Additionally, the site might be crawlable when the live environment’s cache is active. In this scenario, you should either split the cache or remove.txt files from the test environment’s cache.
Check for user-agent blocks When a site blocks a particular user agent, such as Googlebot or AhrefsBot, it is called a “user-agent block.” To put it another way, the website is blocking the user agent that is associated with a particular bot.
If changing your user-agent allows you to view a page normally but blocks you from doing so, this indicates that the user-agent you entered is blocked.
How to fix it
Unfortunately, you won’t know how to fix this one unless you know where the block is. .htaccess, server configuration, firewalls, CDN, and even something your hosting provider controls that you may not be able to see can all block bots.

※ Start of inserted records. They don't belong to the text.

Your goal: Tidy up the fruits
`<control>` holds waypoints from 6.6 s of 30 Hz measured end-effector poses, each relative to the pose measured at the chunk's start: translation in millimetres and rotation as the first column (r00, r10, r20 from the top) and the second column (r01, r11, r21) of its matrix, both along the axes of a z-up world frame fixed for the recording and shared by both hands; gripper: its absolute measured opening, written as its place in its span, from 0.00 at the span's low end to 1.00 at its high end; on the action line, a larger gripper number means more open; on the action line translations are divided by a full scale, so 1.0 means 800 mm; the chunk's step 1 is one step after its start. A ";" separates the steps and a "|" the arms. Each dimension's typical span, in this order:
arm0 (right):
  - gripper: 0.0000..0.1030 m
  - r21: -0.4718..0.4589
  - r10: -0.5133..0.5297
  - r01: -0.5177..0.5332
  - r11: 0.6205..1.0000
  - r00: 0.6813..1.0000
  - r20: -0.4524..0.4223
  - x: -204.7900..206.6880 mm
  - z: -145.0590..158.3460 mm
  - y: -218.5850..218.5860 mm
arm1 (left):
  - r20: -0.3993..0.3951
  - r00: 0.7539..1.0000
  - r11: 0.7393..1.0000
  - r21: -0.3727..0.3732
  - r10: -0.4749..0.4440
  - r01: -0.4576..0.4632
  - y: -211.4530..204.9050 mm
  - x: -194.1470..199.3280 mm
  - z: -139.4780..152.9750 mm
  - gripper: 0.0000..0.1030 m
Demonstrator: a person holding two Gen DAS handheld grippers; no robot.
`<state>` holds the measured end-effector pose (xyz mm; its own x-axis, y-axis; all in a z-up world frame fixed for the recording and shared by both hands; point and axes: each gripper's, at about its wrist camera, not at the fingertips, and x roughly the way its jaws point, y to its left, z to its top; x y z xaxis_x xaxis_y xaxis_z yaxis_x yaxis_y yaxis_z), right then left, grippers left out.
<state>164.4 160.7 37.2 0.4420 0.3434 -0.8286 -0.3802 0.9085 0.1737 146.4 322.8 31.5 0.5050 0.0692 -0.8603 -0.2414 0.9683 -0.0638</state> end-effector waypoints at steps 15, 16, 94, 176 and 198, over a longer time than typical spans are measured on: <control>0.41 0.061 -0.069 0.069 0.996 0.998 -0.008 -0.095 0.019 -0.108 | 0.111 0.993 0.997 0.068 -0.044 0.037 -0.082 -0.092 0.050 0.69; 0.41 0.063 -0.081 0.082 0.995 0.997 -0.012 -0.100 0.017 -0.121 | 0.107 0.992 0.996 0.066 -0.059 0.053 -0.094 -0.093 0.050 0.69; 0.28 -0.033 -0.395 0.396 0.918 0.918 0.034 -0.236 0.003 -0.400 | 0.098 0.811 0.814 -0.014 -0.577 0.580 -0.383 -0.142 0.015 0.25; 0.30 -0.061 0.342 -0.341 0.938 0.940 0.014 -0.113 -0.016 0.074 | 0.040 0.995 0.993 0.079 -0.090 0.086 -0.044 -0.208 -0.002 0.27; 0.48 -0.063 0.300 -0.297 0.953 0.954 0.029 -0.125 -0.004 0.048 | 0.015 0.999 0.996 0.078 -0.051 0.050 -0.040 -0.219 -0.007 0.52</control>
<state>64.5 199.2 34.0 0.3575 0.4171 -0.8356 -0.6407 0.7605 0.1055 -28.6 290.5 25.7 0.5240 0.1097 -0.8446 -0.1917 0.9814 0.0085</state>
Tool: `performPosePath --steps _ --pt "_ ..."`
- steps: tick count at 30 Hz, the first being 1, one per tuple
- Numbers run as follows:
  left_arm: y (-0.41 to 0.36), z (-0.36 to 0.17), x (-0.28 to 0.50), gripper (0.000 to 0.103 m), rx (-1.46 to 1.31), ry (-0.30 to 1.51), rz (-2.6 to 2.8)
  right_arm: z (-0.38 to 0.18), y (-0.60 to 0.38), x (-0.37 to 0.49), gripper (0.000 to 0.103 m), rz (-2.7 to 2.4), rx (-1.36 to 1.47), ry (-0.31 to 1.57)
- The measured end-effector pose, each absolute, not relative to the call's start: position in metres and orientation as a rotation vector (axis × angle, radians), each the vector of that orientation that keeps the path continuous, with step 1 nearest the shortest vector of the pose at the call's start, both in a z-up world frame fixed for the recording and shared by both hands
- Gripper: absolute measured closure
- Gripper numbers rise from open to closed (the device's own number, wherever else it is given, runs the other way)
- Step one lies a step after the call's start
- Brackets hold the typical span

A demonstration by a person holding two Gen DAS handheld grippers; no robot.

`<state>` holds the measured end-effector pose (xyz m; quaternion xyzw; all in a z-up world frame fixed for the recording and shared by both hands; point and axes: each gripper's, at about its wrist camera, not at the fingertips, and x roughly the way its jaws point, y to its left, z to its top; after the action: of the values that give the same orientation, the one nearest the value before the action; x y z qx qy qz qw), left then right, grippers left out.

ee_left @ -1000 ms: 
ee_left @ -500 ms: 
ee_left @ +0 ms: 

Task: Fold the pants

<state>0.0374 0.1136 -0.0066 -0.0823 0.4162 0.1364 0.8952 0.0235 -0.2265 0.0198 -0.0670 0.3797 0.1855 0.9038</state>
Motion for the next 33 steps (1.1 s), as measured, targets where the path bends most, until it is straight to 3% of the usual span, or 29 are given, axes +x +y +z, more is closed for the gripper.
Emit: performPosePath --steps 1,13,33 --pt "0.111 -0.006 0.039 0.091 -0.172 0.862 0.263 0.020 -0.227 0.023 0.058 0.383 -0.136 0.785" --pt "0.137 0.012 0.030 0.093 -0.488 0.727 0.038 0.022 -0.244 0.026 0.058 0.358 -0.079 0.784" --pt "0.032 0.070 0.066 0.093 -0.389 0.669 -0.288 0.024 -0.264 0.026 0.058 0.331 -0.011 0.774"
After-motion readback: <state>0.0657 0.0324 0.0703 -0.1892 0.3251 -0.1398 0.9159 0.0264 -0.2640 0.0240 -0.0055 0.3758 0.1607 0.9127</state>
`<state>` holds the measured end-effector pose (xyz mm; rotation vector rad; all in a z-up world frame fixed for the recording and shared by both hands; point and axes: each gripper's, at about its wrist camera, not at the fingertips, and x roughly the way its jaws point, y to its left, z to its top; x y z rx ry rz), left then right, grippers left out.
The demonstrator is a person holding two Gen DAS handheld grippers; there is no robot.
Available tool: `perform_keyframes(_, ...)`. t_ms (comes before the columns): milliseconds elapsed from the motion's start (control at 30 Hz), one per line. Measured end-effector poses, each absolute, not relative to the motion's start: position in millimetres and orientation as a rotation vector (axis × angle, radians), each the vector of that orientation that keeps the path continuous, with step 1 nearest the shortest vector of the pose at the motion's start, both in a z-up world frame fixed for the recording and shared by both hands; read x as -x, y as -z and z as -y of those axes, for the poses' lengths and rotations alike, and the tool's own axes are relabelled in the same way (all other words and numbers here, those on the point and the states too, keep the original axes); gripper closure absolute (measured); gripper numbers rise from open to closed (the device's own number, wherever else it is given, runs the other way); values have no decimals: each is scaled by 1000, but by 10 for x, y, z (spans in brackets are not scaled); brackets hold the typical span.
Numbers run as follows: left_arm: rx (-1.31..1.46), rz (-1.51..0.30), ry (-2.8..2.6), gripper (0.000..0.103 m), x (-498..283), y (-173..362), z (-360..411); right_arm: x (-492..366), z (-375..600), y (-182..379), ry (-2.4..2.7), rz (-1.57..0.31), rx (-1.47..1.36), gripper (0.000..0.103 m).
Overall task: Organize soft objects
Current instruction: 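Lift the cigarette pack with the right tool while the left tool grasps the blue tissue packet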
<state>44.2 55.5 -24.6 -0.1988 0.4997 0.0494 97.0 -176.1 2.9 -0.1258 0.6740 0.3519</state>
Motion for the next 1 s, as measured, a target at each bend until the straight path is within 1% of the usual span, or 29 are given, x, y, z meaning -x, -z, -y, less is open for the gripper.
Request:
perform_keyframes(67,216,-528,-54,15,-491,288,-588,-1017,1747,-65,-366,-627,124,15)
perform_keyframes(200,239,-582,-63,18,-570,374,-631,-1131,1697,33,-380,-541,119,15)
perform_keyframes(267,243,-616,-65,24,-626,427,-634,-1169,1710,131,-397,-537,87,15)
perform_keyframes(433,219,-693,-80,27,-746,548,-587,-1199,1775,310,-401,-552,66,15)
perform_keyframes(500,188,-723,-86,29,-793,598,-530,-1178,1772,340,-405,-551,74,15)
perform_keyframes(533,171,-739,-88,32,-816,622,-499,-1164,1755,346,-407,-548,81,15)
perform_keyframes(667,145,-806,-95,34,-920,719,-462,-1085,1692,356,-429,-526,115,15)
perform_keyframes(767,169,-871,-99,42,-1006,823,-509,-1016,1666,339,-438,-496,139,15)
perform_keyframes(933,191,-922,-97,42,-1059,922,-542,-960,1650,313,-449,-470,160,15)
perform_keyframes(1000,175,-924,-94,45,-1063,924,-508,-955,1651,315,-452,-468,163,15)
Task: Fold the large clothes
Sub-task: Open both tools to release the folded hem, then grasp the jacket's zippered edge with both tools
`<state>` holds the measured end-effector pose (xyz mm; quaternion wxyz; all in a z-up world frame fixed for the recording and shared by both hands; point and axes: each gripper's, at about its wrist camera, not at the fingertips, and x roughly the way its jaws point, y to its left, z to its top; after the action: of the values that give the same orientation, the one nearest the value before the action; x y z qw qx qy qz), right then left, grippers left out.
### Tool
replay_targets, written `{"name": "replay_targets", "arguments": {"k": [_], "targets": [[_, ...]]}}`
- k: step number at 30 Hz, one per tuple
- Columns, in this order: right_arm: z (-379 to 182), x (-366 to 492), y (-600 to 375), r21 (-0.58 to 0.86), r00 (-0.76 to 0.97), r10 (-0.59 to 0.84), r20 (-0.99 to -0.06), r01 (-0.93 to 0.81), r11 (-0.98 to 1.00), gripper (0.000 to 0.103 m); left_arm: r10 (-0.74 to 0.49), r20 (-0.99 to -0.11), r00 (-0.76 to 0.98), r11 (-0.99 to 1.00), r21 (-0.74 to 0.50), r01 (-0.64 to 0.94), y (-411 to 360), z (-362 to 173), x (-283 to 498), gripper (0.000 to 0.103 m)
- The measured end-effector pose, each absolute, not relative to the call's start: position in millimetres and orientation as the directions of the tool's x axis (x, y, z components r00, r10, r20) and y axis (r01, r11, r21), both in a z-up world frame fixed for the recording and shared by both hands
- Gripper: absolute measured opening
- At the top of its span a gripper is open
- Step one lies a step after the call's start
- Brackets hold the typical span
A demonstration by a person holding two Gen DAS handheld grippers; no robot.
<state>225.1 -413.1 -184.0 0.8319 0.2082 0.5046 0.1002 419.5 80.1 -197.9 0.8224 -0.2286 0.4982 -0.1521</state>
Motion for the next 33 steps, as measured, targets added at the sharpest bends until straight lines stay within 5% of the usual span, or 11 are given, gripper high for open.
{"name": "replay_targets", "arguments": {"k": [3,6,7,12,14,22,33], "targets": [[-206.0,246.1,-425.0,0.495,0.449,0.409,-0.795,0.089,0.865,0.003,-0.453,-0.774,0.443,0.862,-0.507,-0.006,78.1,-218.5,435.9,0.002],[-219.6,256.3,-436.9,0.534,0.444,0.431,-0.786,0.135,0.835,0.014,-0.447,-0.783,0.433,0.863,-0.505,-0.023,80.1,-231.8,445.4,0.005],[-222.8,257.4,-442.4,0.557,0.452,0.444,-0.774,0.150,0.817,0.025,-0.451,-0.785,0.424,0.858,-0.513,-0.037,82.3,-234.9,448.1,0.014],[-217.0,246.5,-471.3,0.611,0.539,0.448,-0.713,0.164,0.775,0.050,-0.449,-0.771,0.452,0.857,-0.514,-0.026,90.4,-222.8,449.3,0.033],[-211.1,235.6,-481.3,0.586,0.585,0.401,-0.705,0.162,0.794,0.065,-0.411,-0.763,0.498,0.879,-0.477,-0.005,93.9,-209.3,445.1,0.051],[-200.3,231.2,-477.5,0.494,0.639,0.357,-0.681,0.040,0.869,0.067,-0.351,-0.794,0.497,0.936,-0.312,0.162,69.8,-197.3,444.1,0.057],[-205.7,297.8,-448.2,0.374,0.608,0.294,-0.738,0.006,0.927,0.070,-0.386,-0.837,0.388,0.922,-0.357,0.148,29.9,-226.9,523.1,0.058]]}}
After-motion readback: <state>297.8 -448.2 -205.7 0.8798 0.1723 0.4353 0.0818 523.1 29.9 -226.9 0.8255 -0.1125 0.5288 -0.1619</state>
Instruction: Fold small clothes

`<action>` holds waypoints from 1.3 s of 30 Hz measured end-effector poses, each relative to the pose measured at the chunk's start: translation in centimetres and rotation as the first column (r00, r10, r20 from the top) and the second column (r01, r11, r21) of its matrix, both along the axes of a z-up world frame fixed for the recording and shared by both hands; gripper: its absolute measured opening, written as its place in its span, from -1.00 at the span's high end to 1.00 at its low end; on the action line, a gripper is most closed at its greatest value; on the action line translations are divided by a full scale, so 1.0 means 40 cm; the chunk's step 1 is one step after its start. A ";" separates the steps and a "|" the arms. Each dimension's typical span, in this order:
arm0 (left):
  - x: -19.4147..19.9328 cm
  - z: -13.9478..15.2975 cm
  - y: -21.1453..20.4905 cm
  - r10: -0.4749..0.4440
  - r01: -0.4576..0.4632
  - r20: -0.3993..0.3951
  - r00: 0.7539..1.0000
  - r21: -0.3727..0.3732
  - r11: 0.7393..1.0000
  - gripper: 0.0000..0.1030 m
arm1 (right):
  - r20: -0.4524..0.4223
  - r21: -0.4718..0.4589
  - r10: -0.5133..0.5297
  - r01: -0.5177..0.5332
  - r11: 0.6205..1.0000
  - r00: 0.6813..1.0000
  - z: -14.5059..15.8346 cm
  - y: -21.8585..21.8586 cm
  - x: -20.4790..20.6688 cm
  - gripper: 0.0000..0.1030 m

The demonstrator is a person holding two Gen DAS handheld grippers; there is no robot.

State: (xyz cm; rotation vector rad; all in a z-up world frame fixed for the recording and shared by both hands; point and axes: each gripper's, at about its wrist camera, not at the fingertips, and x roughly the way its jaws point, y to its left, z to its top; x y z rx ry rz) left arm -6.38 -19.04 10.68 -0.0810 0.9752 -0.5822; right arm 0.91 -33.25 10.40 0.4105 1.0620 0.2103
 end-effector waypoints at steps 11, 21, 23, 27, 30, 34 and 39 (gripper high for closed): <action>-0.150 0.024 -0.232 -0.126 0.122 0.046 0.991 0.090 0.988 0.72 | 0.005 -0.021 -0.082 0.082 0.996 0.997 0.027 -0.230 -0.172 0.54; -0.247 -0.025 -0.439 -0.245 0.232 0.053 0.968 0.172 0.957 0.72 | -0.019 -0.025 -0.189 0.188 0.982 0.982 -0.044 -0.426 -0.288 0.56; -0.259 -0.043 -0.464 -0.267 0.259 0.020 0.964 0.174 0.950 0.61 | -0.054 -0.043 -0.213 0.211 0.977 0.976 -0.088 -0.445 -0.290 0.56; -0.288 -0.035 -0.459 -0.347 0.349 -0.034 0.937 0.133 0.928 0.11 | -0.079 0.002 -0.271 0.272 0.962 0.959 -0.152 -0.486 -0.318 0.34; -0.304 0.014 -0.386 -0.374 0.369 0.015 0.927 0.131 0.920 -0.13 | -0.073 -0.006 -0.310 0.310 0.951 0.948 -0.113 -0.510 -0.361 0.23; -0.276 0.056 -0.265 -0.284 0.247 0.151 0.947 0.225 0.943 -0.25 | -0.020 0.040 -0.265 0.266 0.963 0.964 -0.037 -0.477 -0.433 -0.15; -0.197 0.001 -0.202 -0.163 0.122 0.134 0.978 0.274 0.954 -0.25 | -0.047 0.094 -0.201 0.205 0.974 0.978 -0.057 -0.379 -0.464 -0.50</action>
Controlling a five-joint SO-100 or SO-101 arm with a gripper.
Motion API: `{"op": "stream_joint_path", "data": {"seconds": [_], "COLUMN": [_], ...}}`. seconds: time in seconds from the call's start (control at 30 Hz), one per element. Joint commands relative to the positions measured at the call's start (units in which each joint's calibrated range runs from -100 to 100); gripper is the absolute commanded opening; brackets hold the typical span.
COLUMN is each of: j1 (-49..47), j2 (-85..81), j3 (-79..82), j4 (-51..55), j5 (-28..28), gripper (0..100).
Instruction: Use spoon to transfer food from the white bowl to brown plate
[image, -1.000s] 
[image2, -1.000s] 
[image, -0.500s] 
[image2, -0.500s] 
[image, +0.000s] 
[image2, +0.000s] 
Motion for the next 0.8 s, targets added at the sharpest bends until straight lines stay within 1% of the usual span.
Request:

Contacting your CDN or hosting provider to inquire about the source of the block and the best course of action might be your best option.
Check for IP blocks If you have verified that you are not blocked by robots.txt and have ruled out user-agent blocks, then an IP block is probably the problem.
Finding solutions to IP block issues is difficult. Similar to user-agent blocks, your best bet may be to contact your CDN or hosting provider and inquire about the source of the block and its resolution.